Closed stewartshea closed 5 years ago
I've adjusted SSO environment variables:
DB_MIN_POOL_SIZE=5
DB_MAX_POOL_SIZE=20
That should give you enough room (3x20=60) to be under postgresql max_connections
which is currently set to 100. The extra room (~30, since each instance of postgresql also use connections for the cluster management) would be available for supporting rolling deployments.
Ideally we can have a pipeline built for keycloak to ensure our changes are always captured. Some other quick notes/ideas as placeholders:
destroy/recreate instead of rolling for the application deployments?
create additional operational testing namespace for SSO since it looks like our dev/test/prod environments are being used by project teams. (to allow us to test the application configuration changes, etc without impacting project teams)
init hooks in application frontend to check for db connection availability and trigger a DB connection garbage collection before launching if required?
test patroni configuration for postgres max connections (currently it's ignoring the config and is using the defaults)
from:
bootstrap:
dcs:
postgresql:
use_pg_rewind: true
max_connections: 500
max_prepared_transactions: 500
to:
bootstrap:
dcs:
postgresql:
use_pg_rewind: true
parameters:
max_connections: 500
max_prepared_transactions: 500
Hit this again today, we seem to still be holding / keeping stale or idle connections.
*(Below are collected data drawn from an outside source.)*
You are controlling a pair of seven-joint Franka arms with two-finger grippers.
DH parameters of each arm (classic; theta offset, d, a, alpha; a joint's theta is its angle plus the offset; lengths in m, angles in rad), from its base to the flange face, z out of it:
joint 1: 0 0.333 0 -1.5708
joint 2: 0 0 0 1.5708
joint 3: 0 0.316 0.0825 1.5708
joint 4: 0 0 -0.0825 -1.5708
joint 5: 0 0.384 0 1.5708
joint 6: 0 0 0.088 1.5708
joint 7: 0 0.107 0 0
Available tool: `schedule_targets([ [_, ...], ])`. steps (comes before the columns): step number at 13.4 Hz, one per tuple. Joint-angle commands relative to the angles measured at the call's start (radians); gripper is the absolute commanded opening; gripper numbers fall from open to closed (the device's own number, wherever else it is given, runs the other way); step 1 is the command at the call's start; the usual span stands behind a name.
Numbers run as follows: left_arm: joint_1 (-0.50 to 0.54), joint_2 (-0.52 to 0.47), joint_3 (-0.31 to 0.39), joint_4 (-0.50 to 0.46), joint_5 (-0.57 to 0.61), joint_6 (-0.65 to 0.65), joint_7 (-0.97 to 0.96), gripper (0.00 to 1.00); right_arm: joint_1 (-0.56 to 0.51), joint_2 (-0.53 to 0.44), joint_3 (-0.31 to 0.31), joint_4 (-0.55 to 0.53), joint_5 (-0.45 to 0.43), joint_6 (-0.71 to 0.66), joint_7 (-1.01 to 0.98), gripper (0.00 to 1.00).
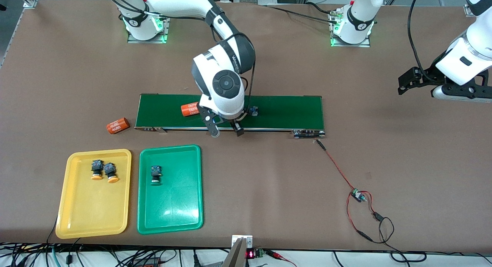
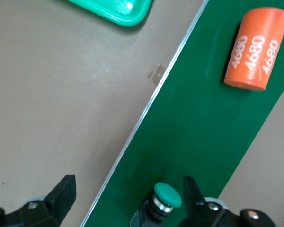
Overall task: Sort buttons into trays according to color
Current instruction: 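Lower the right gripper and grasp the green button on the belt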
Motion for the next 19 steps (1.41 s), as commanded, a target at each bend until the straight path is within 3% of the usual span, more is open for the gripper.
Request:
schedule_targets([
  [1, -0.006, 0.015, 0.005, 0.031, -0.007, -0.013, 0.006, 1.0, 0.004, 0.017, -0.008, -0.011, 0.025, 0.016, 0.077, 1.0],
  [8, -0.008, 0.015, 0.004, 0.032, -0.007, -0.013, 0.004, 1.0, 0.072, 0.023, -0.008, -0.05, 0.025, 0.01, 0.197, 1.0],
  [17, -0.008, 0.014, 0.004, 0.032, -0.007, -0.015, 0.004, 1.0, 0.105, 0.041, -0.008, -0.128, 0.022, 0.073, 0.214, 0.97],
  [19, -0.009, 0.014, 0.004, 0.032, -0.007, -0.015, 0.003, 1.0, 0.105, 0.04, -0.008, -0.128, 0.022, 0.073, 0.212, 0.44],
])
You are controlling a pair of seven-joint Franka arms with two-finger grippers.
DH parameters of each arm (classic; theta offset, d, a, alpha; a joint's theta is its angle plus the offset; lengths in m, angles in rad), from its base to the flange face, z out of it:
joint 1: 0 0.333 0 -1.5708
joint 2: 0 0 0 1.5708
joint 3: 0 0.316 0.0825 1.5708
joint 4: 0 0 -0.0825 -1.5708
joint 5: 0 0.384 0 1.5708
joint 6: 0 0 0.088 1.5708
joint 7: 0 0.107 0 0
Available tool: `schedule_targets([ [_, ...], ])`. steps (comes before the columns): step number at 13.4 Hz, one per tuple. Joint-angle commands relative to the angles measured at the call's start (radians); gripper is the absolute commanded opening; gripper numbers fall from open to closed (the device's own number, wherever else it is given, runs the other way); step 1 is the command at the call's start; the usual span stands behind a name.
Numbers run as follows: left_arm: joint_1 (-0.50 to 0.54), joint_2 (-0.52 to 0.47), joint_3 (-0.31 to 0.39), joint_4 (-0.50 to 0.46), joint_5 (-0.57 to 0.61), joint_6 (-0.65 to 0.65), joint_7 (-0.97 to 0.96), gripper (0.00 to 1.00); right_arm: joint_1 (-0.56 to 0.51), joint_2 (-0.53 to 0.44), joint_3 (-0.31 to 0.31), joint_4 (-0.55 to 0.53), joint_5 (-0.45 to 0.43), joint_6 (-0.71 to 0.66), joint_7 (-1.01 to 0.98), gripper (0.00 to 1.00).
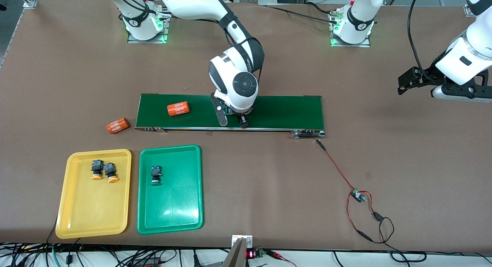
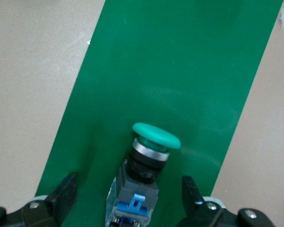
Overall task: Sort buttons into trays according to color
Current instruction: 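Lower the right gripper and grasp the green button on the belt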
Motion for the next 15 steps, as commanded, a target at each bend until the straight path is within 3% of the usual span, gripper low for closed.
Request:
schedule_targets([
  [1, -0.008, 0.013, 0.004, 0.03, -0.007, -0.015, 0.003, 1.0, 0.01, -0.005, -0.008, -0.009, 0.01, 0.015, 0.027, 0.29],
  [3, -0.008, 0.013, 0.004, 0.03, -0.007, -0.015, 0.004, 1.0, 0.01, -0.005, -0.01, -0.009, 0.01, 0.042, 0.014, 0.08],
  [5, -0.007, 0.013, 0.004, 0.03, -0.007, -0.015, 0.004, 1.0, -0.004, -0.008, -0.01, -0.004, 0.012, 0.052, -0.007, 0.0],
  [12, -0.007, 0.013, 0.004, 0.03, -0.007, -0.016, 0.006, 1.0, -0.03, -0.048, -0.019, 0.054, 0.008, 0.035, -0.163, 0.0],
  [15, -0.007, 0.013, 0.004, 0.03, -0.011, -0.016, 0.006, 1.0, -0.048, -0.05, -0.074, 0.077, 0.002, 0.035, -0.345, 0.0],
])
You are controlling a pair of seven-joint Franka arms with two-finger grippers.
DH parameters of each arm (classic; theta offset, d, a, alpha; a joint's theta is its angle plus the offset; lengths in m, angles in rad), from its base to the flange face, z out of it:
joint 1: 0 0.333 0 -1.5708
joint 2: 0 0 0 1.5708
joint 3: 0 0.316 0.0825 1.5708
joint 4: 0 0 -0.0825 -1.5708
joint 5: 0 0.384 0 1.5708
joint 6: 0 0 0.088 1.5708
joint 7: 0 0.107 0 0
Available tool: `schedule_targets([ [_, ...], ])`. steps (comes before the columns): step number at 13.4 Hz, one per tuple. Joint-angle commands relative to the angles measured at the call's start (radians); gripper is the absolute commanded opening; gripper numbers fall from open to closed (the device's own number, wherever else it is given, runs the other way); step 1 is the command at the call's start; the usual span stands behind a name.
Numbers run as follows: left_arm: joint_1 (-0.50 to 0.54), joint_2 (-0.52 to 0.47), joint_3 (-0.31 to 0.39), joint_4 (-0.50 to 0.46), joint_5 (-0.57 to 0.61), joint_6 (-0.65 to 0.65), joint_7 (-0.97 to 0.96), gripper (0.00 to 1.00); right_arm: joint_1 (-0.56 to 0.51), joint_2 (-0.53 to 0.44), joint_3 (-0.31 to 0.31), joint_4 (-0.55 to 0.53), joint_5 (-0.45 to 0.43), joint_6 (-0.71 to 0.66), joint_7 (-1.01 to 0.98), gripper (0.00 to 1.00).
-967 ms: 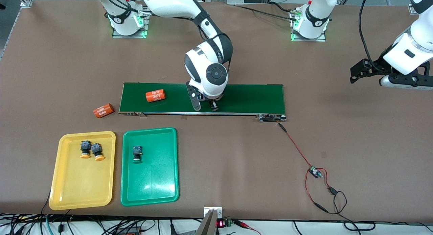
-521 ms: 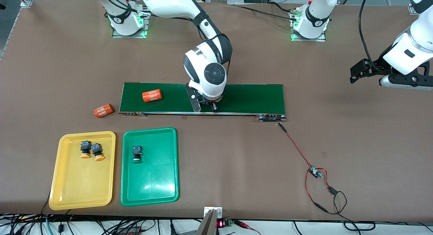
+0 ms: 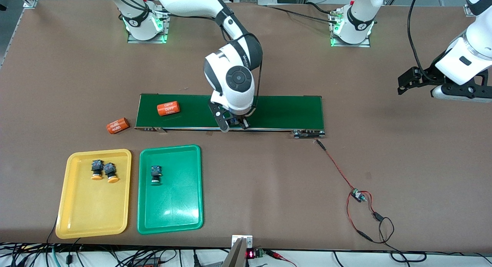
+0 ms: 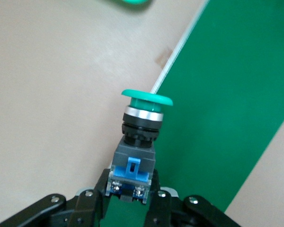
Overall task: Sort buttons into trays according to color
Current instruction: 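Carry the green button with the right gripper over the green tray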
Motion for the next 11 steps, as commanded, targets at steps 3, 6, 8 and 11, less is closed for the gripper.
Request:
schedule_targets([
  [3, -0.006, 0.013, 0.005, 0.03, -0.014, -0.021, 0.006, 1.0, -0.043, -0.012, -0.118, 0.026, 0.007, -0.011, -0.394, 0.0],
  [6, -0.006, 0.013, 0.005, 0.032, -0.017, -0.029, 0.006, 1.0, -0.11, -0.012, -0.135, 0.026, 0.004, -0.008, -0.639, 0.0],
  [8, -0.008, 0.013, 0.005, 0.032, -0.018, -0.029, 0.004, 1.0, -0.167, -0.012, -0.142, 0.024, 0.01, -0.008, -0.798, 0.0],
  [11, -0.008, 0.013, 0.005, 0.032, -0.02, -0.029, 0.004, 1.0, -0.248, -0.01, -0.14, 0.026, 0.01, 0.006, -1.114, 0.0],
])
Not sure if a cron will help here or not.
select max_conn,used,res_for_super,max_conn-used-res_for_super res_for_normal
from
select count(*) used from pg_stat_activity) t1,
(select setting::int res_for_super from pg_settings where name=$$superuser_reserved_connections$$) t2,
(select setting::int max_conn from pg_settings where name=$$max_connections$$) t3;
max_conn | used | res_for_super | res_for_normal
----------+------+---------------+----------------
100 | 104 | 3 | -7
(1 row)
postgres=#
Here's one method for patching the config; that said, we may want to build this into the image, or at least parameterize it better with an ENV var.
From within the pod
curl -s -XPATCH -d \
'{"loop_wait":5,"ttl":20,"postgresql":{"parameters":{"max_connections":"200"}}}' \
http://localhost:8008/config | jq .
https://patroni.readthedocs.io/en/latest/dynamic_configuration.html
Reload cluster
postgres@patroni-persistent-2:/home/postgres$ patronictl reload patroni-persistent
+--------------------+----------------------+---------------+--------+---------+-----------+
| Cluster | Member | Host | Role | State | Lag in MB |
+--------------------+----------------------+---------------+--------+---------+-----------+
| patroni-persistent | patroni-persistent-0 | 10.131.22.199 | | running | 0 |
| patroni-persistent | patroni-persistent-1 | 10.131.22.229 | Leader | running | 0 |
| patroni-persistent | patroni-persistent-2 | 10.131.22.231 | | running | 0 |
+--------------------+----------------------+---------------+--------+---------+-----------+
Are you sure you want to reload members patroni-persistent-0, patroni-persistent-1, patroni-persistent-2? [y/N]: y
The environment variable name for MIN/MAX pool size are incorrect. After reading RedHat EAP/XPAAS Documentation, the variables should actually be:
DB_TX_MIN_POOL_SIZE=5
DB_TX_MAX_POOL_SIZE=20
It is missing _TX
.
I've updated all 3 environments with a rolling deployment (no outage).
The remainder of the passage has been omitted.